The most interesting thing about Juve's set-up was their lack of compactness. When viewing a graph of player positions against Udinese, the Bianconeri were near to one another with the midfield close to the defence. By contrast, in the match played on Sunday, there was a huge gap separating midfield/attack and the defence, with only Pirlo (chased down superbly by Andrea Bertolacci) placed in the middle. No Pirlo power, no party.

De Ceglie played incredibly high up the pitch alongside Giaccherini, almost on the same line as Alessandro Matri, whilst Claudio Marchisio and Caceres pushed forward on the opposing side. Is it any wonder that one long ball, a burst of pace and a vertical pass would terrify Juventini?

It was the brilliance of Gianluigi Buffon that kept the Bianconeri in the hunt for points.
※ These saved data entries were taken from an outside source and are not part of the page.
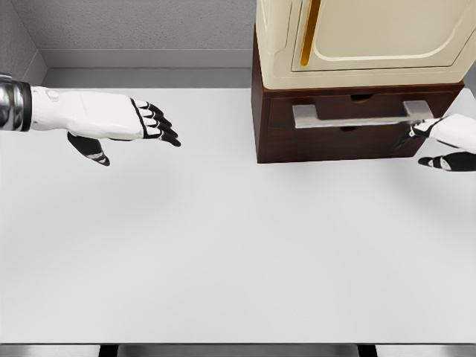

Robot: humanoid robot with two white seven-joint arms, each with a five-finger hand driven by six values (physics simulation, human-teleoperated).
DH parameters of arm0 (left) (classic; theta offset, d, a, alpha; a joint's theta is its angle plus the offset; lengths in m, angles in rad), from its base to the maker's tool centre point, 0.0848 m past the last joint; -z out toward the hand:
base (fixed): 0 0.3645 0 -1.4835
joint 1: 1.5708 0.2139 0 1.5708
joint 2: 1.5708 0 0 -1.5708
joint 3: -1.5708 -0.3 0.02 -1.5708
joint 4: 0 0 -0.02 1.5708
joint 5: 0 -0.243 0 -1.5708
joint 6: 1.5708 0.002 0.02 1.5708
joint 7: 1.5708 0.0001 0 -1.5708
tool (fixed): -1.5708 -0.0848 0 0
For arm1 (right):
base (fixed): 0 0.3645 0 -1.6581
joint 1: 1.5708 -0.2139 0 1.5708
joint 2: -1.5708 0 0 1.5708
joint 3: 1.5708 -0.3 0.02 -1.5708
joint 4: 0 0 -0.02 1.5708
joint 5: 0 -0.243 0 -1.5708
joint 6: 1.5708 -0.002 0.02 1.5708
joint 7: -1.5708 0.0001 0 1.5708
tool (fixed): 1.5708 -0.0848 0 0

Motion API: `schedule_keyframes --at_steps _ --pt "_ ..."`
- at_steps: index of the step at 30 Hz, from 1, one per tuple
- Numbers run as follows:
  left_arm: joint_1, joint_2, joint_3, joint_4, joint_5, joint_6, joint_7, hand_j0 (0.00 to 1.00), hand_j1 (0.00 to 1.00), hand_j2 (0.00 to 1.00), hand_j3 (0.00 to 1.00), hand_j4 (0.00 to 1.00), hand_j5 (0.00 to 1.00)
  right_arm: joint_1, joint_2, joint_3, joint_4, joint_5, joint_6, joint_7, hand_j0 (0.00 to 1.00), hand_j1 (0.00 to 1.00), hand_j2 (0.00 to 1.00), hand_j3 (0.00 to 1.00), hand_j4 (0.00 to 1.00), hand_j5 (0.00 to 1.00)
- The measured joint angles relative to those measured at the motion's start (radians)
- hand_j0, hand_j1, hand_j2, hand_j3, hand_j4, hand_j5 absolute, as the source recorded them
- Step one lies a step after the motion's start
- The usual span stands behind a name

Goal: Put the switch into the drawer with left arm, and close the drawer with right arm

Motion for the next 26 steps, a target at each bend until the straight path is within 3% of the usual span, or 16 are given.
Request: schedule_keyframes --at_steps 8,10,11,12,17,26 --pt "0.012 0.001 -0.010 0.015 0.003 0.003 0.000 1.00 1.00 1.00 1.00 1.00 1.00 0.011 0.004 0.005 0.008 0.018 -0.004 -0.017 0.65 0.65 0.65 0.65 0.65 0.65" --pt "0.014 0.001 -0.015 0.026 0.003 0.004 0.000 1.00 1.00 1.00 1.00 1.00 1.00 0.052 -0.001 0.006 -0.024 0.027 -0.005 -0.019 0.65 0.65 0.65 0.65 0.65 0.65" --pt "0.014 0.000 -0.017 0.030 0.004 0.004 0.000 1.00 1.00 1.00 1.00 1.00 1.00 0.077 -0.006 0.006 -0.060 0.031 -0.006 -0.019 0.70 0.70 0.70 0.70 0.70 0.70" --pt "0.014 0.000 -0.018 0.032 0.004 0.004 0.000 1.00 1.00 1.00 1.00 1.00 1.00 0.092 -0.012 0.005 -0.105 0.037 -0.006 -0.019 1.00 1.00 1.00 1.00 1.00 1.00" --pt "0.014 0.000 -0.021 0.037 0.006 0.002 0.000 1.00 1.00 1.00 1.00 1.00 1.00 0.121 -0.025 -0.001 -0.266 0.045 -0.005 -0.020 1.00 1.00 1.00 1.00 1.00 1.00" --pt "0.014 0.001 -0.022 0.035 0.008 0.000 0.000 1.00 1.00 1.00 1.00 1.00 1.00 0.135 -0.027 -0.001 -0.312 0.048 -0.005 -0.020 1.00 1.00 1.00 1.00 1.00 1.00"
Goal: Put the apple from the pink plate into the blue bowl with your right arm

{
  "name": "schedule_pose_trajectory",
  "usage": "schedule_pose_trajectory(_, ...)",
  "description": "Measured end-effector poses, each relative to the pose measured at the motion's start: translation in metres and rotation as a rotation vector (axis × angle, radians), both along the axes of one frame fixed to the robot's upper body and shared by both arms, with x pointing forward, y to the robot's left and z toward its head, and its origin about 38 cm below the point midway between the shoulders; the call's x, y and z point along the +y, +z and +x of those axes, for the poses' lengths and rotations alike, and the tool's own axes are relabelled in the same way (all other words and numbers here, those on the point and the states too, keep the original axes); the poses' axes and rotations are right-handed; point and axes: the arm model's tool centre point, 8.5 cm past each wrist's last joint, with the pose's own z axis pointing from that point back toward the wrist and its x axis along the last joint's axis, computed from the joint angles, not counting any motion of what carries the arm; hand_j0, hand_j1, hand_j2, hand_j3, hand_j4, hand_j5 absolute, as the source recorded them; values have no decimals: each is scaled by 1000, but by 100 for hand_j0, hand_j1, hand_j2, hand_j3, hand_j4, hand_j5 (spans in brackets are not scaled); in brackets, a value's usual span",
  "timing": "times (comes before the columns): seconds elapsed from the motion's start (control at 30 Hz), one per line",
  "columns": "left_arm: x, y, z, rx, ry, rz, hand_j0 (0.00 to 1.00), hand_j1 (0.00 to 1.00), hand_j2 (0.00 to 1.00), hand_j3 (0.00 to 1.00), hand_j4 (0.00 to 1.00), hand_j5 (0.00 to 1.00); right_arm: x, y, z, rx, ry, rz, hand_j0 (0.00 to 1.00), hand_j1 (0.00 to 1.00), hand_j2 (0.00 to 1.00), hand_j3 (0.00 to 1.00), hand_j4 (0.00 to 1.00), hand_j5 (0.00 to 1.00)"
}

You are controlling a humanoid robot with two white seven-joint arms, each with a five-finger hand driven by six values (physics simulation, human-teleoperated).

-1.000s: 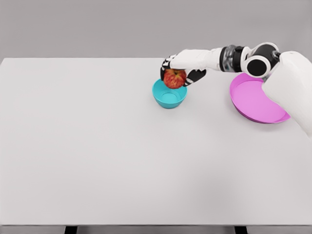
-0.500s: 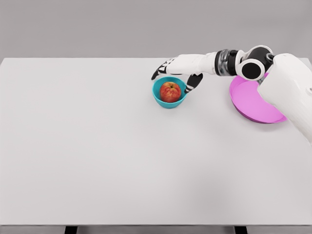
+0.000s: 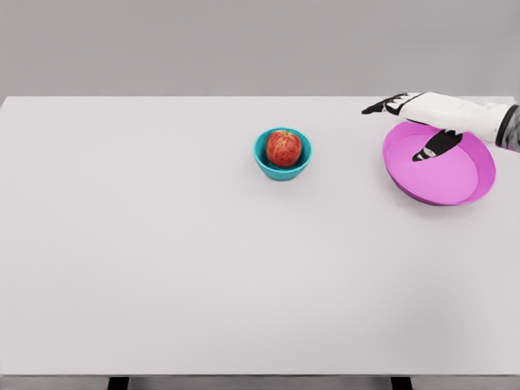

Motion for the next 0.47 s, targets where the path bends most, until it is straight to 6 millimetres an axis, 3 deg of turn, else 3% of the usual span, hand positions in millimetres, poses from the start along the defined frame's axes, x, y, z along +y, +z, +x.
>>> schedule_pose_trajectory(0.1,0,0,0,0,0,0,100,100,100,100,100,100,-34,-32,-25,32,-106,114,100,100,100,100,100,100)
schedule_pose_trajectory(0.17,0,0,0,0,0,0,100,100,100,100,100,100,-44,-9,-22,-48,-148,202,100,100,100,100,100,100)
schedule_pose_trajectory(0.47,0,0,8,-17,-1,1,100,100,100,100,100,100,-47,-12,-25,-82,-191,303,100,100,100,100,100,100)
Laughing in the face of my previous post - in which I noted that the €6 million salary he receives, whilst deserved, is almost too much for a team that concedes few shots - Buffon saved, kicked and intimidated to rescue his Old Lady from Genoa's wrath. It was his glorious reflexes that stopped Bertolacci from scoring a second and allowed Juve to push up and grab their equaliser thanks to Vucinic's sublime ability to slow down the tempo, hold the ball up and deliver the perfect assist.

Little Giaccherini, who is on €600k a season, played a wonderful game as his movements and finish alone kept Antonio Conte from breaking the glass that separated him from the atmosphere of the Stadio Luigi Ferraris. Giacc provided the energy levels usually provided by Vidal, whilst his competitive spirit, determination to push on and key passes proved invaluable.
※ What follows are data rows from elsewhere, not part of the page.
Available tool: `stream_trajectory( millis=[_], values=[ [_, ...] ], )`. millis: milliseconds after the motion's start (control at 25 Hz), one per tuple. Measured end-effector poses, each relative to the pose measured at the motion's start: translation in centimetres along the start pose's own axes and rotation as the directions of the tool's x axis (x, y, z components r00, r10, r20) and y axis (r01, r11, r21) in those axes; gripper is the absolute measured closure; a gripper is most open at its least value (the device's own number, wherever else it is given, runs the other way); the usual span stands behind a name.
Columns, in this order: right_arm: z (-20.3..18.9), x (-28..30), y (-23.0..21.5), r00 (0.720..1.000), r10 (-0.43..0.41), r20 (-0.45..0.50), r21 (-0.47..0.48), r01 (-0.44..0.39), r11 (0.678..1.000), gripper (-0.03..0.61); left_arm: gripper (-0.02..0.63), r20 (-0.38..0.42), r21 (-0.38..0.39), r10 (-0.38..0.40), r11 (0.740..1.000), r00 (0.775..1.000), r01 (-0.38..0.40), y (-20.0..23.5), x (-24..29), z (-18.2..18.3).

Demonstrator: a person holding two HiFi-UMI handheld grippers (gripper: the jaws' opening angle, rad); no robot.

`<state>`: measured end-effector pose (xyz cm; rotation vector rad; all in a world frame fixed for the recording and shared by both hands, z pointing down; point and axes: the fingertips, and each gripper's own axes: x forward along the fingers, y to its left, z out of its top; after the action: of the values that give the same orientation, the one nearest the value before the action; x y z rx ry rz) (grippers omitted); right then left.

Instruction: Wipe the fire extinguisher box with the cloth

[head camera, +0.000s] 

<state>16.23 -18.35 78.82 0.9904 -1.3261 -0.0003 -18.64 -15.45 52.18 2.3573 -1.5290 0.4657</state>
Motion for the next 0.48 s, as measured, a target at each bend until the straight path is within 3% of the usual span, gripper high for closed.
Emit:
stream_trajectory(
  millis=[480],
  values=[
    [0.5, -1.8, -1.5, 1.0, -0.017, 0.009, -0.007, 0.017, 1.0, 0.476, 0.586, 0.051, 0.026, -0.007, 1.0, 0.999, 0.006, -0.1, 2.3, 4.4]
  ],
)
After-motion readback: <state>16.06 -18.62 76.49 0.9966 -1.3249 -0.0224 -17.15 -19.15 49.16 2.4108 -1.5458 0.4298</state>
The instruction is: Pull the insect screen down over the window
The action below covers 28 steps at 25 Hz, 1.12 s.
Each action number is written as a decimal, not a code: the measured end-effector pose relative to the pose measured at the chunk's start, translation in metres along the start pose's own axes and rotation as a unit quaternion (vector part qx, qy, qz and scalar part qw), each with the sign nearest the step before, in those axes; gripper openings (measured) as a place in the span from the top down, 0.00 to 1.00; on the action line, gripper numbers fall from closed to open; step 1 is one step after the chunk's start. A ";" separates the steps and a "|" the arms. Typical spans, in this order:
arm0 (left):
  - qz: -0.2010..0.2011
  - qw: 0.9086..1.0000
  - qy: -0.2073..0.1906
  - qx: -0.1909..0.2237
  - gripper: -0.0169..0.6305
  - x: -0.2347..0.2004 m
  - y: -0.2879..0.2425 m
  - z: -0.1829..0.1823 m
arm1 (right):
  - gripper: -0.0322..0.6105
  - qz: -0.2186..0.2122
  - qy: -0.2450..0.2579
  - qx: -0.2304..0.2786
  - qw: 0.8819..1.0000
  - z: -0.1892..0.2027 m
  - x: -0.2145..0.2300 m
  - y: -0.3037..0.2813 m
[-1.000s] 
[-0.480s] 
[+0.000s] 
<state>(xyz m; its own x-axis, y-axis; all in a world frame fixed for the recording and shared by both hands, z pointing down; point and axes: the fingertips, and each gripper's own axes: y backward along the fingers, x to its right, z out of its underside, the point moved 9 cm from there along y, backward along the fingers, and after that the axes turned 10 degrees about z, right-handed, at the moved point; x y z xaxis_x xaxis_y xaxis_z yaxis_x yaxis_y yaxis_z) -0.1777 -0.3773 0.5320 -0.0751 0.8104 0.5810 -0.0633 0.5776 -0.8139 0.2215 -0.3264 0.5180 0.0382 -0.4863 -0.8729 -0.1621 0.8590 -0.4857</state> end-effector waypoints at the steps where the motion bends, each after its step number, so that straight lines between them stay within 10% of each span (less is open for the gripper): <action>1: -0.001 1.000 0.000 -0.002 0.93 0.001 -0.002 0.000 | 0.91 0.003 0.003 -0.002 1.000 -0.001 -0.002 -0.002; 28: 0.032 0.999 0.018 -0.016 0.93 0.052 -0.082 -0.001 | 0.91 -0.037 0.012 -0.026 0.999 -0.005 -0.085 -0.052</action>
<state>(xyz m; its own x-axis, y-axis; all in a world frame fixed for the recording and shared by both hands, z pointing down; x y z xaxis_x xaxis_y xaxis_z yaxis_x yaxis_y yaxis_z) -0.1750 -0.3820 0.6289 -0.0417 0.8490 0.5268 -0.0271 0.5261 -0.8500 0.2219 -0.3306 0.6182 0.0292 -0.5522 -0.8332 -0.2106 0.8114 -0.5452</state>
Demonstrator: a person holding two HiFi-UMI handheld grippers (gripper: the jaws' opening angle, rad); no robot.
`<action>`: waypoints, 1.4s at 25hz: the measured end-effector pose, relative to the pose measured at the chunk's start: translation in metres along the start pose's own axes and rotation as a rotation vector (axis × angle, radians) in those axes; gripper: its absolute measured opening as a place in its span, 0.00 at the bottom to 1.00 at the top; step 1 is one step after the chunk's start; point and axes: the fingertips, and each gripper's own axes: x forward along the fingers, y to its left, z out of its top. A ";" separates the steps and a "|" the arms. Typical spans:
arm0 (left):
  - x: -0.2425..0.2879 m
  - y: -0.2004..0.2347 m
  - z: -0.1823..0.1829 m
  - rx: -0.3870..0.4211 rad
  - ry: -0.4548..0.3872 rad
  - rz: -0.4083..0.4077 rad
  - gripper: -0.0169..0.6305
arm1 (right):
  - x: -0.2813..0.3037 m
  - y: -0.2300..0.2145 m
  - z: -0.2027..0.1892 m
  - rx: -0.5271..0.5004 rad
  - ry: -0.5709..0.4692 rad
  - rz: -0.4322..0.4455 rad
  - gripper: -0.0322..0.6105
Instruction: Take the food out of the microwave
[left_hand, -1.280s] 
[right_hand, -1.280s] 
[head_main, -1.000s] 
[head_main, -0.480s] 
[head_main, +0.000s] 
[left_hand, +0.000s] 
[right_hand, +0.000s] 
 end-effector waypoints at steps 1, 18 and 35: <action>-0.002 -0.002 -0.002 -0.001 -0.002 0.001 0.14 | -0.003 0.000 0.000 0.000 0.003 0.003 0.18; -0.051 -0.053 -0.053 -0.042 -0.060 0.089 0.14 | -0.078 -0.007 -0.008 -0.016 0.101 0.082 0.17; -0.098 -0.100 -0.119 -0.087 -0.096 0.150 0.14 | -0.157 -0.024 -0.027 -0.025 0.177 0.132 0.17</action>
However, this was a game for the substitutes, as all three made the necessary impact to affect the game and grab all three points for the Old Lady. Vucinic's creativity and world-class ability to slow tempo and produce key plays ensured he played a hand in all three goals scored, whilst Asamoah's concentration and intelligence in getting into great positions sealed Juve's win.

Bravo, Juve - three games played, three won. Next up... Chelsea.